ASSIGNED TASK → Copy each line below that contains "left".

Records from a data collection
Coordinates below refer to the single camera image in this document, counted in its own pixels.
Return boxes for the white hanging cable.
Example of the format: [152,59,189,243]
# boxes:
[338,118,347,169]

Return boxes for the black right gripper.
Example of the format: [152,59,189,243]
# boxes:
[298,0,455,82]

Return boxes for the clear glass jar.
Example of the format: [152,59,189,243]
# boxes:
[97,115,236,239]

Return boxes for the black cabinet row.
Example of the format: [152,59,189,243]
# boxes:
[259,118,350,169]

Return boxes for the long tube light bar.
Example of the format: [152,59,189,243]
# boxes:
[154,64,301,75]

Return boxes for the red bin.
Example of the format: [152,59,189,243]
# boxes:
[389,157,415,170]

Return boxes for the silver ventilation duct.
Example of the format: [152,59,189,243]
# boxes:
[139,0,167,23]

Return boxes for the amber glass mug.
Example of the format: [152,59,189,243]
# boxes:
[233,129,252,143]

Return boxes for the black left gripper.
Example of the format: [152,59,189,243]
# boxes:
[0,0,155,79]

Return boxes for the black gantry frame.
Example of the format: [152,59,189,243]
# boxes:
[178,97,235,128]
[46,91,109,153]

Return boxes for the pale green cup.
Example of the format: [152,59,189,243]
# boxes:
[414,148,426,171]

---

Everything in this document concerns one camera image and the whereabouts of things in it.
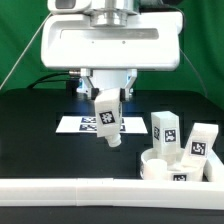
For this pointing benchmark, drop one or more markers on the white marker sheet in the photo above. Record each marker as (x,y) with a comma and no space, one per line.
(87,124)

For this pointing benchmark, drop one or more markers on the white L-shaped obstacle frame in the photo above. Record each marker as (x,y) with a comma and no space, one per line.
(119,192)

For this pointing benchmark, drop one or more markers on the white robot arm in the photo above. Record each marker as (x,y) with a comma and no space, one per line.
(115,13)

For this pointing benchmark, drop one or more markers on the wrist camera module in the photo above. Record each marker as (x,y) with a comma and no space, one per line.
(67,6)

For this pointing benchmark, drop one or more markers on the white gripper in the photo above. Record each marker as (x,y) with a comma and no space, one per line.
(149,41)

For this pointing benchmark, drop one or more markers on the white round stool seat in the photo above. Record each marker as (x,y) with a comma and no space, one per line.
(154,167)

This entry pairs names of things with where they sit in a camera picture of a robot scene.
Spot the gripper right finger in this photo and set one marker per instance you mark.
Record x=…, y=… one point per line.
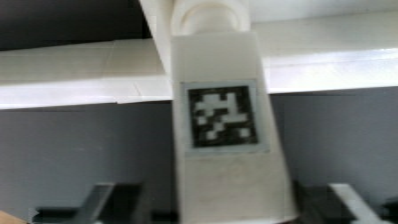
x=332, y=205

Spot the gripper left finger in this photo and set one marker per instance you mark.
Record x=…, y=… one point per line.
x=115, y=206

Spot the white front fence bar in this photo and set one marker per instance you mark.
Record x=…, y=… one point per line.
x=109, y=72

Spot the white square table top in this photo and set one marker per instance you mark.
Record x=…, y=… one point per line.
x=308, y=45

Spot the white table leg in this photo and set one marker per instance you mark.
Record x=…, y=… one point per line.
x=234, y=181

THE COMPLETED TASK →
Return boxes for the black left gripper.
Spot the gripper left finger in this photo and set one marker per instance you mark.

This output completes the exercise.